● **DIRECTIONS**
The answer should consist of each line below that contains the word "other".

● **RECORDED DATA**
BEGIN
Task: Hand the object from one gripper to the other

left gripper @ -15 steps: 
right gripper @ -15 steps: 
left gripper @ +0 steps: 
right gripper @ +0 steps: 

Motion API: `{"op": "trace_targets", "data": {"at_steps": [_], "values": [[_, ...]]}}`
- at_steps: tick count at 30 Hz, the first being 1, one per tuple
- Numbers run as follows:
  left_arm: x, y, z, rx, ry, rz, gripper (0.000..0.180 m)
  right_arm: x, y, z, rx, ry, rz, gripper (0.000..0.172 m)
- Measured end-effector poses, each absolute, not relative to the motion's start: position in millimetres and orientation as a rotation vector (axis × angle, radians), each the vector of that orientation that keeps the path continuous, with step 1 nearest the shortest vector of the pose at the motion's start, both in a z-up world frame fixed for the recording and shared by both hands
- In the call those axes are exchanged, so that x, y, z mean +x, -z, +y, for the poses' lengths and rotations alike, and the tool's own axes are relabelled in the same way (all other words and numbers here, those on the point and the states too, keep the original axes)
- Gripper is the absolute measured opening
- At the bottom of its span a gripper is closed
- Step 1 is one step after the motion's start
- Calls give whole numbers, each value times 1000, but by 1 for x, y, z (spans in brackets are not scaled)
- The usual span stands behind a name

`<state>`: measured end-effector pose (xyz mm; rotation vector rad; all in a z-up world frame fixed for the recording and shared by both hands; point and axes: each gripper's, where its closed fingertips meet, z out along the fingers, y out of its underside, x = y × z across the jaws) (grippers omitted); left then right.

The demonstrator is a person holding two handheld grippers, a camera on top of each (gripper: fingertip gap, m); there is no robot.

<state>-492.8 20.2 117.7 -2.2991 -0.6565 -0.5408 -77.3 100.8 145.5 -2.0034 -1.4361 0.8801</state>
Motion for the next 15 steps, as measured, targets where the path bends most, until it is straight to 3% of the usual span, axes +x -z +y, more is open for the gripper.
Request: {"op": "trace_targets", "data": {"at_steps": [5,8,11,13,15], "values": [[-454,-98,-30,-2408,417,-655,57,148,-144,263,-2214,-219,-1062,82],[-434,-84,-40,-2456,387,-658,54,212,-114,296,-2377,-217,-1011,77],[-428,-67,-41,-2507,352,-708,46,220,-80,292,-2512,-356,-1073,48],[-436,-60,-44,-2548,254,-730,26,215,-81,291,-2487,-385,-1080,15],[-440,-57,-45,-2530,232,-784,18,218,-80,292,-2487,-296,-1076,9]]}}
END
● **TASK RESULT**
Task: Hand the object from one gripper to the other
- In the call those axes are exchanged, so that x, y, z mean +x, -z, +y, for the poses' lengths and rotations alike, and the tool's own axes are relabelled in the same way (all other words and numbers here, those on the point and the states too, keep the original axes)

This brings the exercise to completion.